To do: Reproduce the whole listing exactly and let no picture into the copy.

_ _ _ _ _ _ _

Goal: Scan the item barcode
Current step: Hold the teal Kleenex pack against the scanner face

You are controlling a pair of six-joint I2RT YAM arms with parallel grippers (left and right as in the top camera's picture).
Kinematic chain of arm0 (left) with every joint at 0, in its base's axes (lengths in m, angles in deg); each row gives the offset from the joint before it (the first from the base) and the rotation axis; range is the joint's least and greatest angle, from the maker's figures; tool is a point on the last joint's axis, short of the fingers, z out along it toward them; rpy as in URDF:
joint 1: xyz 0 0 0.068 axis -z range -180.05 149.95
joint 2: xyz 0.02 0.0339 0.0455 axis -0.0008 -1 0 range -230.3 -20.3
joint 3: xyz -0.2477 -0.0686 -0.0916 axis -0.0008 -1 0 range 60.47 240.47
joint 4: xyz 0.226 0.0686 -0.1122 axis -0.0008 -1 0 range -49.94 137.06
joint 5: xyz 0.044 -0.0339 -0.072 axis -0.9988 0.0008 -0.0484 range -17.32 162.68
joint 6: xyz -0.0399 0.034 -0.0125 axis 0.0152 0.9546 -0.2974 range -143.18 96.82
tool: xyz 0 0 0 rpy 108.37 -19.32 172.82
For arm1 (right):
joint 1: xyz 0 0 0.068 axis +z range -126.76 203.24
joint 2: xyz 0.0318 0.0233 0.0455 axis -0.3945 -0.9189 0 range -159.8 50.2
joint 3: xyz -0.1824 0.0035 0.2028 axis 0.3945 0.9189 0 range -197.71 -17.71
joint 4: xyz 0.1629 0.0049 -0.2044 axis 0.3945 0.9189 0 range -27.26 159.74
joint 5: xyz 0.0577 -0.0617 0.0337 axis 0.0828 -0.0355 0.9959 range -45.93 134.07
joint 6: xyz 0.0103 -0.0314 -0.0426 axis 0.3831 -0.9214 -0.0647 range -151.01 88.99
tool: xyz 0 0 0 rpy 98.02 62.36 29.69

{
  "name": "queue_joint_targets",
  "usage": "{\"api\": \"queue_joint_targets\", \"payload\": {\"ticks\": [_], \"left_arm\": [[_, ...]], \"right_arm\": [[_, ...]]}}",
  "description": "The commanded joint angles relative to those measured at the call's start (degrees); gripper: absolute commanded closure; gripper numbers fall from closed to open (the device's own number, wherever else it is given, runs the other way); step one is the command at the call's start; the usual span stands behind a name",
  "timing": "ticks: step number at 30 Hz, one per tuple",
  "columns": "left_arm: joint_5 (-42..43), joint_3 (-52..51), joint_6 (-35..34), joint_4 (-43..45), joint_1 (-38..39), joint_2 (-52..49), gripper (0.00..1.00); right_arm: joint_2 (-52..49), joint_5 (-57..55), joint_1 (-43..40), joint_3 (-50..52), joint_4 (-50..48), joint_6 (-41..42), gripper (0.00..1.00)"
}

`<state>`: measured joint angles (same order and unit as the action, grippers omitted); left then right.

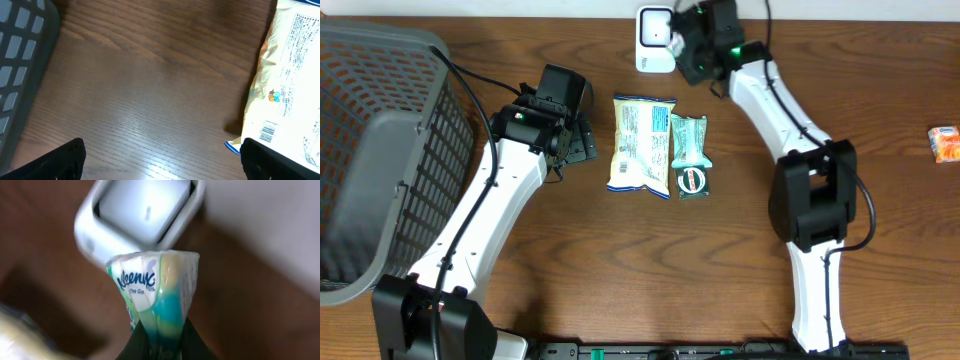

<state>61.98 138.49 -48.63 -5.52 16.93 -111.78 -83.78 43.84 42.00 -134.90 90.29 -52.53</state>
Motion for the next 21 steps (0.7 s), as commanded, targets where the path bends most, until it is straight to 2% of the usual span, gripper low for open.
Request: {"api": "queue_joint_targets", "payload": {"ticks": [1,11,21], "left_arm": [[-0.9,0.3,0.3,-0.3,-0.1,0.5,0.02],[-0.9,0.3,0.3,-0.3,-0.1,0.5,0.02],[-0.9,0.3,0.3,-0.3,-0.1,0.5,0.02]], "right_arm": [[2.6,-7.6,3.1,-1.3,-4.7,-15.8,0.99],[-0.4,-7.6,5.0,-1.2,-20.0,-31.1,0.99],[-4.9,-8.0,4.9,-1.2,-25.8,-31.9,0.99]]}}
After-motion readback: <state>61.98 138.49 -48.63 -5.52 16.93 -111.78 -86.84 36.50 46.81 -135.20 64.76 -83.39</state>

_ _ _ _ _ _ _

Answer section:
Goal: Scan the item barcode
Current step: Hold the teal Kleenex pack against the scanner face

You are controlling a pair of six-joint I2RT YAM arms with parallel grippers (left and right as in the top camera's picture).
Kinematic chain of arm0 (left) with every joint at 0, in its base's axes (lengths in m, angles in deg); each row gives the offset from the joint before it (the first from the base) and the rotation axis; range is the joint's least and greatest angle, from the maker's figures; tool is a point on the last joint's axis, short of the fingers, z out along it toward them; rpy as in URDF:
joint 1: xyz 0 0 0.068 axis -z range -180.05 149.95
joint 2: xyz 0.02 0.0339 0.0455 axis -0.0008 -1 0 range -230.3 -20.3
joint 3: xyz -0.2477 -0.0686 -0.0916 axis -0.0008 -1 0 range 60.47 240.47
joint 4: xyz 0.226 0.0686 -0.1122 axis -0.0008 -1 0 range -49.94 137.06
joint 5: xyz 0.044 -0.0339 -0.072 axis -0.9988 0.0008 -0.0484 range -17.32 162.68
joint 6: xyz -0.0399 0.034 -0.0125 axis 0.0152 0.9546 -0.2974 range -143.18 96.82
tool: xyz 0 0 0 rpy 108.37 -19.32 172.82
For arm1 (right):
joint 1: xyz 0 0 0.068 axis +z range -126.76 203.24
joint 2: xyz 0.0318 0.0233 0.0455 axis -0.3945 -0.9189 0 range -159.8 50.2
joint 3: xyz -0.1824 0.0035 0.2028 axis 0.3945 0.9189 0 range -197.71 -17.71
joint 4: xyz 0.1629 0.0049 -0.2044 axis 0.3945 0.9189 0 range -27.26 159.74
joint 5: xyz 0.0577 -0.0617 0.0337 axis 0.0828 -0.0355 0.9959 range -45.93 134.07
joint 6: xyz 0.0103 -0.0314 -0.0426 axis 0.3831 -0.9214 -0.0647 range -151.01 88.99
tool: xyz 0 0 0 rpy 98.02 62.36 29.69

{
  "name": "queue_joint_targets",
  "usage": "{\"api\": \"queue_joint_targets\", \"payload\": {\"ticks\": [_], \"left_arm\": [[_, ...]], \"right_arm\": [[_, ...]]}}",
  "description": "The commanded joint angles relative to those measured at the call's start (degrees); gripper: absolute commanded closure; gripper numbers fall from closed to open (the device's own number, wherever else it is given, runs the other way); step one is the command at the call's start; the usual span stands behind a name",
  "timing": "ticks: step number at 30 Hz, one per tuple",
  "columns": "left_arm: joint_5 (-42..43), joint_3 (-52..51), joint_6 (-35..34), joint_4 (-43..45), joint_1 (-38..39), joint_2 (-52..49), gripper (0.00..1.00); right_arm: joint_2 (-52..49), joint_5 (-57..55), joint_1 (-43..40), joint_3 (-50..52), joint_4 (-50..48), joint_6 (-41..42), gripper (0.00..1.00)"
}

`<state>`: measured joint angles (same order and unit as the action, grippers omitted); left then right.


<state>61.98 138.49 -48.63 -5.52 16.93 -111.78 -83.78 43.84 42.00 -134.90 90.29 -52.53</state>
Motion for the next 21 steps (0.7 s), as commanded, targets where the path bends most, until it is straight to 2% of the usual span, gripper low for open.
Request: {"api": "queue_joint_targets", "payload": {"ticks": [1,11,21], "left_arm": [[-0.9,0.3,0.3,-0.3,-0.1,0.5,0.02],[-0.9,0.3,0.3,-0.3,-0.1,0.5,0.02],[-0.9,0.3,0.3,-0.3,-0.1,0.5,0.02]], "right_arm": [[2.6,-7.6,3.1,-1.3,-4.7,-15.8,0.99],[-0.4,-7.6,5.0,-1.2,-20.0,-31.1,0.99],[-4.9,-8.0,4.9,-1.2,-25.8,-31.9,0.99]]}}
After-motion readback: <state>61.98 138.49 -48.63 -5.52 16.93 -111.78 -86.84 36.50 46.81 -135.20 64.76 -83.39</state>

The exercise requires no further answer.